The editor's note in Positively Black, W.E.B. Du Bois College House's first yearbook from 1989, reads, “I hope...those that follow will band together and continue to produce this publication."

Now, 30 years later, Du Bois residents are doing just that. Students are creating a new edition of the yearbook to celebrate the college house's residents.

College senior Yosef Robele, who is leading the project, has lived in Du Bois for four years and said he was inspired to create the new yearbook after coming across it.

“It’s been a central part of my life here on campus and I want to give something back to it before I left and graduated,” Robele said. “I think it was really cool how you can kind of see a snapshot of black campus life during 1989, and I thought that’s something we should continue to document.”

Robele, a former Daily Pennsylvanian staffer, is working with six other students to create the yearbook, and Du Bois College House is helping fund the project. 1989 College graduate David France created the first issue of Positively Black, and is now helping Robele develop the new issue years later.

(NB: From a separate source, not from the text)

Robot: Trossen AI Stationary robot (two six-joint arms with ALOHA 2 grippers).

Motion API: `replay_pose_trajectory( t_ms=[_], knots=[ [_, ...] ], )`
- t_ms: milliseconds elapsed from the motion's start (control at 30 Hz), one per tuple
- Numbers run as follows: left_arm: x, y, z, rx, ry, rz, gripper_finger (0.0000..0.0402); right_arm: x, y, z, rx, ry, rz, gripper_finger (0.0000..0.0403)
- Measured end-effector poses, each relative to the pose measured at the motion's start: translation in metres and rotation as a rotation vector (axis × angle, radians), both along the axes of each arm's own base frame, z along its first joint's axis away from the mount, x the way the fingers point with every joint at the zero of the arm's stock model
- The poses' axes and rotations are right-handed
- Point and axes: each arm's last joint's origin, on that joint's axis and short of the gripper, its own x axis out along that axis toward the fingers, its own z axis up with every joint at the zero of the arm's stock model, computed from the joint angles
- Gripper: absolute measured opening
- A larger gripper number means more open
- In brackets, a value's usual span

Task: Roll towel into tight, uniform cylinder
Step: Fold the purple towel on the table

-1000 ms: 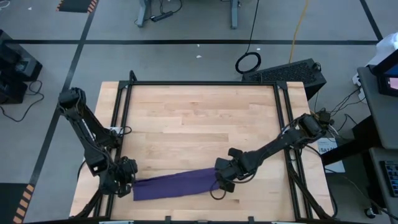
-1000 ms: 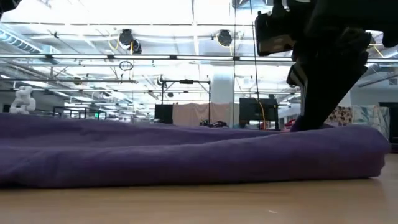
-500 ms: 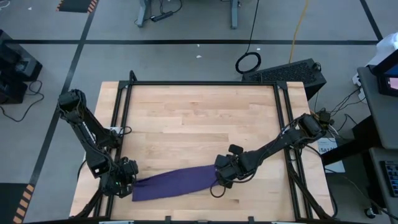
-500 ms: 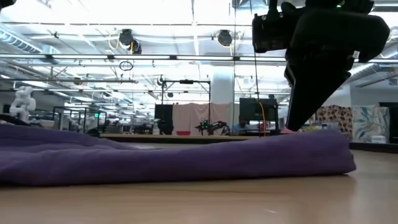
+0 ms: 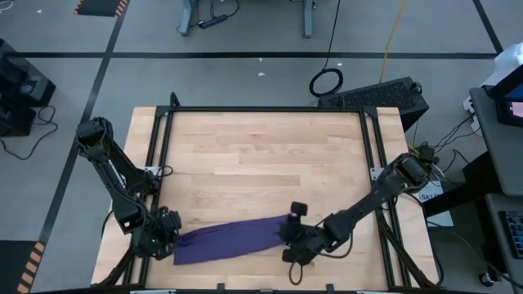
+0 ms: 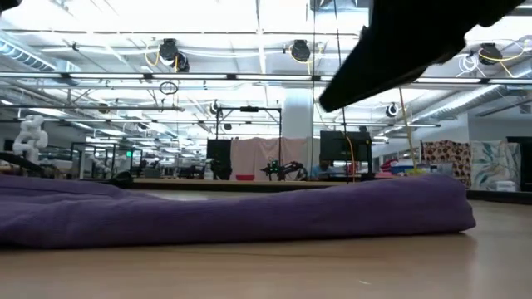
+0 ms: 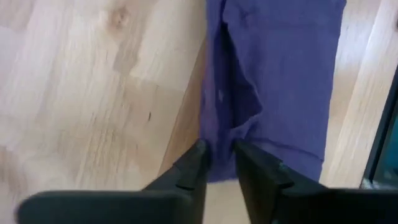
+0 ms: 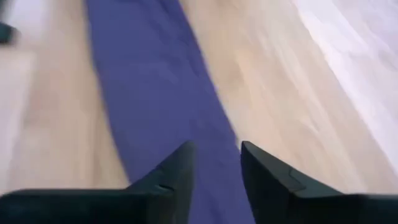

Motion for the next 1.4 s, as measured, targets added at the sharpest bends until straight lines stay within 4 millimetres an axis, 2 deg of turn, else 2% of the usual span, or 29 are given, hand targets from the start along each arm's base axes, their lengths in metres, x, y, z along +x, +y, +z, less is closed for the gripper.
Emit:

“I saw a need for the black community at Penn to come together and discuss the preservation of our legacy at Penn,” France wrote in an email to The Daily Pennsylvanian. “Yearbooks are a fantastic community builder. When done right, a yearbook can provide a great platform for expression and great memories!”

Credit: Emily Xu

While the new yearbook aims to maintain the structure of the original yearbook, Robele said they are still going to make it their own.

“We definitely want to make it our own, so we want to keep the same general content but kind of  update it and make it more relevant to life now,” Robele said. He added that the new yearbook plans to keep some of its original components — such as photos of black club board members and performing arts groups — but it will mostly focus on Du Bois life.

Engineering freshman Ralph Tamakloe, the project's board secretary, said he joined to help leave an impact on the house's history. 

“I wanted to be part of the celebration of the history of the college house,” Tamakloe said. “It’s the 30th anniversary of the old yearbook, which is why we want to make this.”

The group plans to complete the yearbook before the end of next spring semester.

Robele also hopes the Du Bois yearbook tradition will continue after he graduates, adding that he intentionally reached out to younger Du Bois residents who can continue the project.

He said he hopes that “in ten years, someone comes into the library and they can look at what Du Bois was like 10, nine, eight, seven years ago.”

The original yearbook concludes with a message the new generation of Du Bois’s students are taking to heart with their new project: “To the Black underclassmen, you are the future. Don’t let that scare you, instead, let it inspire you to be the best! Work together during your remaining years at Penn and keep Positively Black alive."